Before saying why GitOps is so useful, I should explain what it is. At its most basic, GitOps is defining all the configuration for your system in Git. This includes deployments, versions of services, config and secrets. For example, if using Kubernetes, a GitOps repository will have some Kubernetes deployment files which define the images and versions to deploy. Each deployment file may also reference config maps or contain environment variables which specify the config required to run that service in each environment.
All this means you have a declarative way of defining the state of your system. It’s like saying, “I want the whole system to always reflect the settings in these files”. This is the opposite to the imperative way of defining your system where you tell you the system how to change e.g.
helm deploy or
helm rollback. In the imperative way, the system is a sum of all the things it has been told.
In GitOps, changes to the system are pulled in (via agents) rather than pushed in by developers, or a CI issuing commands. Agents run in the cluster, comparing the actual state of the cluster and to the state defined in Git. If there’s been changes to Git, it will apply them to the cluster.
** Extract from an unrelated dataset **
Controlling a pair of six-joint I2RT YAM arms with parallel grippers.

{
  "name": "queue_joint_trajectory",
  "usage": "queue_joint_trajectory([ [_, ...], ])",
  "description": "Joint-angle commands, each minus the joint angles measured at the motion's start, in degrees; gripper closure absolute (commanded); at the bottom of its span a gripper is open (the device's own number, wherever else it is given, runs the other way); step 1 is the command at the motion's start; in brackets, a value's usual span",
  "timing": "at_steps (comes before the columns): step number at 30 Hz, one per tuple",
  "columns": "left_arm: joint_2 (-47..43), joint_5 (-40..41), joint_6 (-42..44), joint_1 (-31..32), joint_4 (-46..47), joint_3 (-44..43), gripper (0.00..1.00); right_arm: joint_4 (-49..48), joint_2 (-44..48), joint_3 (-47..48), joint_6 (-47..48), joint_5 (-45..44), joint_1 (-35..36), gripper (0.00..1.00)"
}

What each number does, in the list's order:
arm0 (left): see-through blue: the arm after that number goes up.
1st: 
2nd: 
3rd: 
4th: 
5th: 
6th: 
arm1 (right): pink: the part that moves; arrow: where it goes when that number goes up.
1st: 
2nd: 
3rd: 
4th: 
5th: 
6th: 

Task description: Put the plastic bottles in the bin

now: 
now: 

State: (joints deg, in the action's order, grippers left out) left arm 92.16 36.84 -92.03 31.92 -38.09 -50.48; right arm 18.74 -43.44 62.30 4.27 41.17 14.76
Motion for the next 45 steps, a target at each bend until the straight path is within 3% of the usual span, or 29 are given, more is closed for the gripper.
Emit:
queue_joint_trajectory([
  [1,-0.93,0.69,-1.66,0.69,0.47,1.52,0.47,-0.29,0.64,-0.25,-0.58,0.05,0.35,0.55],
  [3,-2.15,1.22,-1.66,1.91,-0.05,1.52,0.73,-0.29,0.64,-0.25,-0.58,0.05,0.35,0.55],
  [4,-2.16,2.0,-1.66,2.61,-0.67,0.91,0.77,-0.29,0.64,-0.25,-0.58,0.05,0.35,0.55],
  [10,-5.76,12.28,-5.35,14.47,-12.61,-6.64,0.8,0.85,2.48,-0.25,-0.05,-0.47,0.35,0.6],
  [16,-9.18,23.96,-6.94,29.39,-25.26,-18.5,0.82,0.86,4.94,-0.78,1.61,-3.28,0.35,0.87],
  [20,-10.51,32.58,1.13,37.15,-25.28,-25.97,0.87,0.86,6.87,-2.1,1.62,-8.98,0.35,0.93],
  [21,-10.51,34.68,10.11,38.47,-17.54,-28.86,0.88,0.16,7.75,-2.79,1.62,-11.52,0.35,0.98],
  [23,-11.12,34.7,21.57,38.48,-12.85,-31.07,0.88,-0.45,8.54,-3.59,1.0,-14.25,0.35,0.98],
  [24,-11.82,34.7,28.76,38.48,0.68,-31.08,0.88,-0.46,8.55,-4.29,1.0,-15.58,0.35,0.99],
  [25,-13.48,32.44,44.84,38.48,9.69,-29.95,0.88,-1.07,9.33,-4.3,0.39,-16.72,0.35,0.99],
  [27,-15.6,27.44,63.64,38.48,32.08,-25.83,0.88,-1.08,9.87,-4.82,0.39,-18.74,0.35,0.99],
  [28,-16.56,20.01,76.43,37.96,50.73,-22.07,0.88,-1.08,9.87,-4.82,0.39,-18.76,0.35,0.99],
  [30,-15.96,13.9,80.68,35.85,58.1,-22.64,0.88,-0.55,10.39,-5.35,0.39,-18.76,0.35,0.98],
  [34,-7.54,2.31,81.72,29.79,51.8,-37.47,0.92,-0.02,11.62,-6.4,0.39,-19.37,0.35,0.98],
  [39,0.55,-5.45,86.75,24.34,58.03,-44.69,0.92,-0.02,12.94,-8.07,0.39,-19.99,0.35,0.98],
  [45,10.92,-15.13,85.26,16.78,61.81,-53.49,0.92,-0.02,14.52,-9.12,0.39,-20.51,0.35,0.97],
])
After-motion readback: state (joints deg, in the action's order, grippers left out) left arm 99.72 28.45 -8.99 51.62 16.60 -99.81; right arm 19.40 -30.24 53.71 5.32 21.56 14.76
Agents are also used in the deployment of services. New versions of services are deployed by tagging an image in the docker repository. An agent will be scanning for new tags in that repository. If the tag matches a predefined pattern then the tag gets applied to the deployment files in the Git repo and that change will be picked up and applied.
So why use GitOps?
It’s really easy to find and share the configuration of a service. I’ve had many instances when someone has asked me, “what configuration does Kafka have set?” Using GitOps doesn’t require me to look at the deployment descriptor in Kubernetes. I search in Git. When I’ve found it, I can easily share that file as a url with anyone who needs it - they don’t need special access to be able to inspect what’s running. GitOps is a great leveller, and it gives everyone the ability to see how things are running.
When all changes are made through Git you have a ready-made history of all the changes to the system, including some description of what or why the changes happened in the commit messages. When something breaks, it’s then easy to look back at the last change and figure out what may have caused the problem.
Git revert then becomes an instant rollback mechanism. So you can feel confident making changes knowing it can easily be undone too.
Git is a familiar tool to most developers and using GitOps saves having to learn a new CLI with all its syntax and options. It does still need developers to know how to define the deployment/configuration files though e.g. you need to know how to structure a Kubernetes deployment yaml file if deploying in Kubernetes - but at least you don’t have to learn how to use Helm too!
Having all your configuration and state in a single place is the first step to making your environments rebuildable. When an environment rebuilds it doesn’t require a CI to kick in at some point and deploy all the latest apps - the agents that are already running simply apply the config that’s already in Git and the system will be exactly as it was before.
I know it’s so tempting to make a sneaky change, in place, to try something out:
kubectl set env .... If it works, “wonderful!”, but it’s possible you forget to apply the config to all services or add it to CI and then when there’s a cluster rebuild, or even a new deployment that change may be lost. It also works the other way. If an app breaks, you don’t need to check if any config has been manually set which is causing the problem. Git is the single source of truth for how your apps are running and that gives a warm sense of security and certainty about being able to reproduce, recreate and replicate entire systems in other environments, without any manual intervention.
Changes happen via pull requests so all changes are visible and can be discussed. GitOps is a great way to share knowledge because everyone can see how the system is being configured - no one can make changes secretly.
Anyone can change the state of the cluster, it just needs a pull request and some approvals. This is great because it means the organisation doesn’t rely on a few individuals to make changes, anyone can make the change. This is truly self-service. It also means people don’t need special permissions to be able to make changes. So you can lock down permissions whilst still allowing all developers to make changes via PRs.